Measurements of Single Flash Induced Transient Fluorescence Yield (SFITFY) on spinach leaves and whole cells of green thermophilic alga Chlorella pyrenoidosa Chick were analyzed for electron transfer (ET) steps and coupled proton transfer (PT) on both the donor and the acceptor side of the reaction center (RC) of photosystem II (PS II). A specially developed PS II model (Belyaeva et al., 2008, 2011a) allowed the determination of ET steps that occur in a hierarchically ordered time scale from nanoseconds to several seconds. Our study demonstrates that our SFITFY data is consistent with the concept of the reduction of P680+ by YZ in both leaves and algae (studied on spinach leaves and cells of Chlorella pyrenoidosa Chick). The multiphasic P680+ reduction kinetics by YZ in PS II core complexes with high oxygen evolution capacity was seen in both algae and leaves.
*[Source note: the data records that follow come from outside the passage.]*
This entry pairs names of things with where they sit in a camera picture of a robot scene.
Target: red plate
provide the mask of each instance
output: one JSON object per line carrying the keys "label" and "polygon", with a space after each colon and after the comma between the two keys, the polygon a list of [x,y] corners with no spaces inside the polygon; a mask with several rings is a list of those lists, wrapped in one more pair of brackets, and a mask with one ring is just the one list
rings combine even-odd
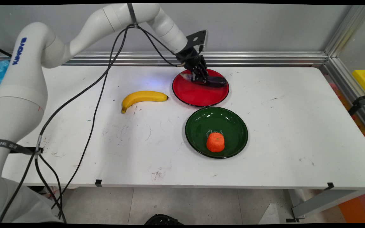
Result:
{"label": "red plate", "polygon": [[[207,69],[210,77],[223,77],[216,71]],[[216,105],[223,101],[229,93],[229,83],[221,88],[213,88],[204,85],[198,85],[185,80],[180,74],[173,81],[174,95],[182,102],[197,106],[208,107]]]}

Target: white table
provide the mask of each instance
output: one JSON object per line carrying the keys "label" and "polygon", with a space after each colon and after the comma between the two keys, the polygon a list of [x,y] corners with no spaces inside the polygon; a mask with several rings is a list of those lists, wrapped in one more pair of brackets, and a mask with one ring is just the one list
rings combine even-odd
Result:
{"label": "white table", "polygon": [[[45,115],[19,144],[35,146],[43,124],[56,108],[105,69],[43,69],[49,93]],[[95,186],[97,179],[102,186],[111,187],[325,189],[327,183],[333,183],[334,188],[323,193],[343,192],[336,200],[365,193],[365,138],[318,69],[211,69],[224,75],[230,86],[227,98],[216,106],[232,110],[247,125],[249,140],[241,153],[212,159],[191,148],[184,127],[199,108],[179,101],[171,89],[182,68],[115,66],[109,72],[94,132],[71,186]],[[62,185],[80,160],[102,81],[68,104],[43,135],[43,157]],[[121,114],[123,98],[143,90],[163,92],[170,98],[140,102]],[[27,155],[10,154],[3,177],[19,181],[28,160]],[[34,170],[32,165],[25,185],[42,185]],[[42,164],[41,171],[49,185],[57,185],[47,166]],[[306,206],[322,208],[321,201]],[[298,213],[296,208],[296,215],[311,212],[302,209]]]}

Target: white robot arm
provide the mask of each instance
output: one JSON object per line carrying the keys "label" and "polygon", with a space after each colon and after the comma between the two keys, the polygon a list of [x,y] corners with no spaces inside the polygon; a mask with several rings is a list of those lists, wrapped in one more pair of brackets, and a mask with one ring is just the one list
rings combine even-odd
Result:
{"label": "white robot arm", "polygon": [[[147,22],[171,51],[183,51],[187,38],[159,4],[136,3],[133,10],[136,21]],[[0,139],[16,143],[42,120],[48,100],[42,66],[60,66],[101,38],[132,23],[125,3],[111,4],[95,11],[77,37],[67,44],[43,23],[26,26],[19,33],[10,65],[0,84]],[[17,183],[1,178],[8,154],[9,149],[0,147],[0,216],[17,186]],[[29,196],[32,193],[26,187],[21,188],[3,222],[56,221],[49,205],[38,195]]]}

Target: white wall
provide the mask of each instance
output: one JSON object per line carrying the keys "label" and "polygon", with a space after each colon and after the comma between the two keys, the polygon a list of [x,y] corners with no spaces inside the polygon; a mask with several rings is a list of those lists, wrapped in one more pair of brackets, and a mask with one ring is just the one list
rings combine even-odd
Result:
{"label": "white wall", "polygon": [[[24,26],[43,22],[64,42],[81,30],[95,10],[107,4],[0,6],[0,48],[11,52]],[[239,3],[161,3],[187,36],[209,31],[208,51],[318,51],[323,50],[347,13],[344,5]],[[145,23],[145,29],[152,31]],[[115,35],[86,51],[109,51]],[[128,32],[124,51],[153,51],[138,30]]]}
{"label": "white wall", "polygon": [[350,72],[365,70],[365,21],[339,55]]}

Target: orange object
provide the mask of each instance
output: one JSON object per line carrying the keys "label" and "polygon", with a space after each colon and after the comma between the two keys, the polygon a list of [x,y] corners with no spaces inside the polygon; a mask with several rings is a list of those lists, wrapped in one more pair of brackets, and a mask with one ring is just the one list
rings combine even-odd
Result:
{"label": "orange object", "polygon": [[208,136],[207,148],[210,152],[221,152],[225,148],[225,139],[221,133],[211,133]]}

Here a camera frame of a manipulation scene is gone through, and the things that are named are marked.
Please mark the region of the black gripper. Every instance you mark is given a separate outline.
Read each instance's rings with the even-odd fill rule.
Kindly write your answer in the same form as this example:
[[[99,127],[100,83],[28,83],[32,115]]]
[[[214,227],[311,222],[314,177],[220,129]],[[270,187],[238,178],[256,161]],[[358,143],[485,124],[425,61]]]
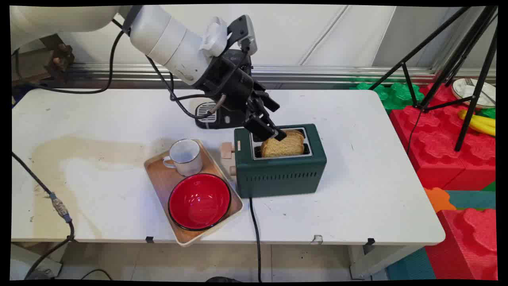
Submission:
[[[233,112],[245,114],[242,124],[252,135],[262,141],[274,138],[282,141],[287,134],[277,127],[267,112],[276,112],[280,105],[275,102],[260,83],[254,83],[250,74],[250,56],[244,57],[242,51],[226,51],[220,58],[213,57],[202,76],[194,83],[194,88],[211,95],[214,101],[226,98],[222,107]],[[259,99],[247,99],[252,92]]]

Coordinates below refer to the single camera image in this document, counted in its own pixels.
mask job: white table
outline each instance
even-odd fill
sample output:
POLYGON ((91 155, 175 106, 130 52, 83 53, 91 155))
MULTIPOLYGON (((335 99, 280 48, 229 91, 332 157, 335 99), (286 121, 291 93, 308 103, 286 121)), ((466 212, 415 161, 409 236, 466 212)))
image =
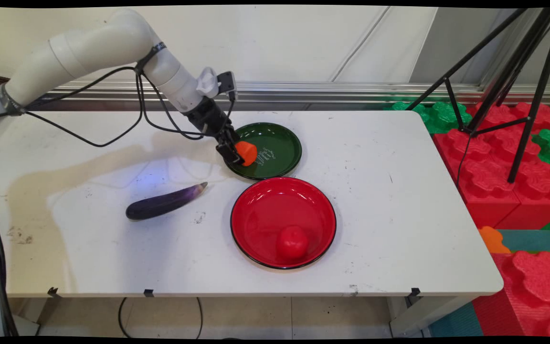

Model simulation to fit SFITFY curves for dark adapted species used here gives the rate constants to verify nanosecond kinetic stages of P680+ reduction by YZ in the redox state S1 of the water oxidizing complex (WOC) shown in Kühn et al. (2004). Then a sequence of relaxation steps in the redox state S1, outlined by Renger (2012), occurs in both algae and leaves as a similar non-adiabatic ET reactions. Coupled PT is discussed briefly to understand a rearrangement of hydrogen bond protons in the protein matrix of the WOC (Umena et al., 2011). On the other hand, present studies showed a slower reoxidation of reduced QA by QB in algal cells as compared with that in a leaf that might be regarded as a consequence of differences of spatial domains at the QB-site in leaves compared to algae. Our comparative study helped to correlate theory with experimental data for molecular photosynthetic mechanisms in thylakoid membranes. •10 ns saturating Flash Induces Fluorescence Yield, SFITFY, on dark adapted samples.•SFITFY patterns in 100 ns-10 s reflect photosystem II (PSII) electron transfer (ET).•PS II model simulates donor and acceptor side ET to fit algal or leaf SFITFY.•Redox state S1 relaxation steps show similar algal and leaf multiphasic kinetics.•Thermophilic Chlorella shows ET from reduced QA to QB slower than in spinach leaf.